Carrillo-Perez Francisco, Pizurica Marija, Zheng Yuanning, Nandi Tarak Nath, Madduri Ravi, Shen Jeanne, Gevaert Olivier
bioRxiv. 2023 Jul 10:2023.01.13.523899. doi: 10.1101/2023.01.13.523899.
Data scarcity presents a significant obstacle in the field of biomedicine, where acquiring diverse and sufficient datasets can be costly and challenging. Synthetic data generation offers a potential solution to this problem by expanding dataset sizes, thereby enabling the training of more robust and generalizable machine learning models. Although previous studies have explored synthetic data generation for cancer diagnosis, they have predominantly focused on single modality settings, such as whole-slide image tiles or RNA-Seq data. To bridge this gap, we propose a novel approach, RNA-Cascaded-Diffusion-Model or RNA-CDM, for performing RNA-to-image synthesis in a multi-cancer context, drawing inspiration from successful text-to-image synthesis models used in natural images. In our approach, we employ a variational auto-encoder to reduce the dimensionality of a patient's gene expression profile, effectively distinguishing between different types of cancer. Subsequently, we employ a cascaded diffusion model to synthesize realistic whole-slide image tiles using the latent representation derived from the patient's RNA-Seq data. Our results demonstrate that the generated tiles accurately preserve the distribution of cell types observed in real-world data, with state-of-the-art cell identification models successfully detecting important cell types in the synthetic samples. Furthermore, we illustrate that the synthetic tiles maintain the cell fraction observed in bulk RNA-Seq data and that modifications in gene expression affect the composition of cell types in the synthetic tiles. Next, we utilize the synthetic data generated by RNA-CDM to pretrain machine learning models and observe improved performance compared to training from scratch. Our study emphasizes the potential usefulness of synthetic data in developing machine learning models in sarce-data settings, while also highlighting the possibility of imputing missing data modalities by leveraging the available information. In conclusion, our proposed RNA-CDM approach for synthetic data generation in biomedicine, particularly in the context of cancer diagnosis, offers a novel and promising solution to address data scarcity. By generating synthetic data that aligns with real-world distributions and leveraging it to pretrain machine learning models, we contribute to the development of robust clinical decision support systems and potential advancements in precision medicine.
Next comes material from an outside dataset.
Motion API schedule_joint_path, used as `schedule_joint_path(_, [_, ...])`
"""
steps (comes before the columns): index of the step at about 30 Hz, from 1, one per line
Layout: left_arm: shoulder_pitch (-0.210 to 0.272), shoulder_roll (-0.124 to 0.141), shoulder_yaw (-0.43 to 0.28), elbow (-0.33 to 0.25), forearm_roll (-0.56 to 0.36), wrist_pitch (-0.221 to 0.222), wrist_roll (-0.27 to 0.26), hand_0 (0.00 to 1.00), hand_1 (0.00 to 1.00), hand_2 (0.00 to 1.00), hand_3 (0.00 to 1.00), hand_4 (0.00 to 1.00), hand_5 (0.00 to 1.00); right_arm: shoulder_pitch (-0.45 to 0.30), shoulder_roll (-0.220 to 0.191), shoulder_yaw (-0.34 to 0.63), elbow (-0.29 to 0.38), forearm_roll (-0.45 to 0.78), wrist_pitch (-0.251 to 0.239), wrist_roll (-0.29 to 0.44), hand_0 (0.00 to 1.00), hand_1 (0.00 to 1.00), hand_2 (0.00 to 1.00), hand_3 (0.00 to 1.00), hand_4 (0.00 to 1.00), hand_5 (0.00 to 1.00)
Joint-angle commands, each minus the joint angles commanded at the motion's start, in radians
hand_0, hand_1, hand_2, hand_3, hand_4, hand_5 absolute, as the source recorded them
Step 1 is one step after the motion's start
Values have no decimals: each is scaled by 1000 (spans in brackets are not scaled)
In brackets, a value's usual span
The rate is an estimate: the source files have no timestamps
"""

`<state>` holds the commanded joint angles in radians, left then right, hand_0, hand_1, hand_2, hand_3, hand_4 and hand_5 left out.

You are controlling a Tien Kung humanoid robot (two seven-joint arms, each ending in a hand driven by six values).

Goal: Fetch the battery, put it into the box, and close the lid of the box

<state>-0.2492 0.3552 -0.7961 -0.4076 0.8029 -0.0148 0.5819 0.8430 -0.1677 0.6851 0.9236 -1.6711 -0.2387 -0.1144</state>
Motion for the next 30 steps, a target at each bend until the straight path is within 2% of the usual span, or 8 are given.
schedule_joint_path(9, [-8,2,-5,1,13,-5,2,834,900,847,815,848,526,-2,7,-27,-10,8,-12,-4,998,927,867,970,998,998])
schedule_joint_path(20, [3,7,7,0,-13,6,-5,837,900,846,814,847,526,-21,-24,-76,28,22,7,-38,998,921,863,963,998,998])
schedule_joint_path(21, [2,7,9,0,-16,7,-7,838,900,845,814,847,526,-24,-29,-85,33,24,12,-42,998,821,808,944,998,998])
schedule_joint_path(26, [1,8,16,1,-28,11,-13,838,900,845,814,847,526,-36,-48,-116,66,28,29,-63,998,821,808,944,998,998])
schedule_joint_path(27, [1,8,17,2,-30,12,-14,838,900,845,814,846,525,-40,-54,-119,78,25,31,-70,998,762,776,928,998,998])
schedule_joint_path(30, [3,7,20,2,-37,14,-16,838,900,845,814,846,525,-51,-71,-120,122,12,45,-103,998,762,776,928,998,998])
数据稀缺是生物医药领域的一个重大障碍,在该领域获取多样且充足的数据集可能成本高昂且具有挑战性。合成数据生成通过扩大数据集规模为这一问题提供了一个潜在的解决方案,从而能够训练更强大且更具通用性的机器学习模型。尽管先前的研究已经探索了用于癌症诊断的合成数据生成,但它们主要集中在单模态设置上,例如全切片图像块或RNA测序数据。为了弥补这一差距,我们从自然图像中成功的文本到图像合成模型中汲取灵感,提出了一种新颖的方法,即RNA级联扩散模型(RNA-Cascaded-Diffusion-Model,简称RNA-CDM),用于在多癌症背景下进行RNA到图像的合成。在我们的方法中,我们使用变分自编码器来降低患者基因表达谱的维度,有效地区分不同类型的癌症。随后,我们使用级联扩散模型,利用从患者RNA测序数据导出的潜在表示来合成逼真的全切片图像块。我们的结果表明,生成的图像块准确地保留了在真实数据中观察到的细胞类型分布,最先进的细胞识别模型成功地检测到了合成样本中的重要细胞类型。此外,我们还表明,合成图像块保持了在批量RNA测序数据中观察到的细胞比例,并且基因表达的改变会影响合成图像块中细胞类型的组成。接下来,我们利用RNA-CDM生成的合成数据对机器学习模型进行预训练,并观察到与从头开始训练相比性能有所提高。我们的研究强调了合成数据在稀缺数据环境中开发机器学习模型的潜在有用性,同时也突出了通过利用可用信息来填补缺失数据模态的可能性。总之,我们提出的用于生物医药领域,特别是癌症诊断背景下的合成数据生成的RNA-CDM方法,为解决数据稀缺问题提供了一种新颖且有前景的解决方案。通过生成与真实世界分布一致的合成数据并利用它对机器学习模型进行预训练,我们为强大的临床决策支持系统以及精准医学的潜在进展做出了贡献。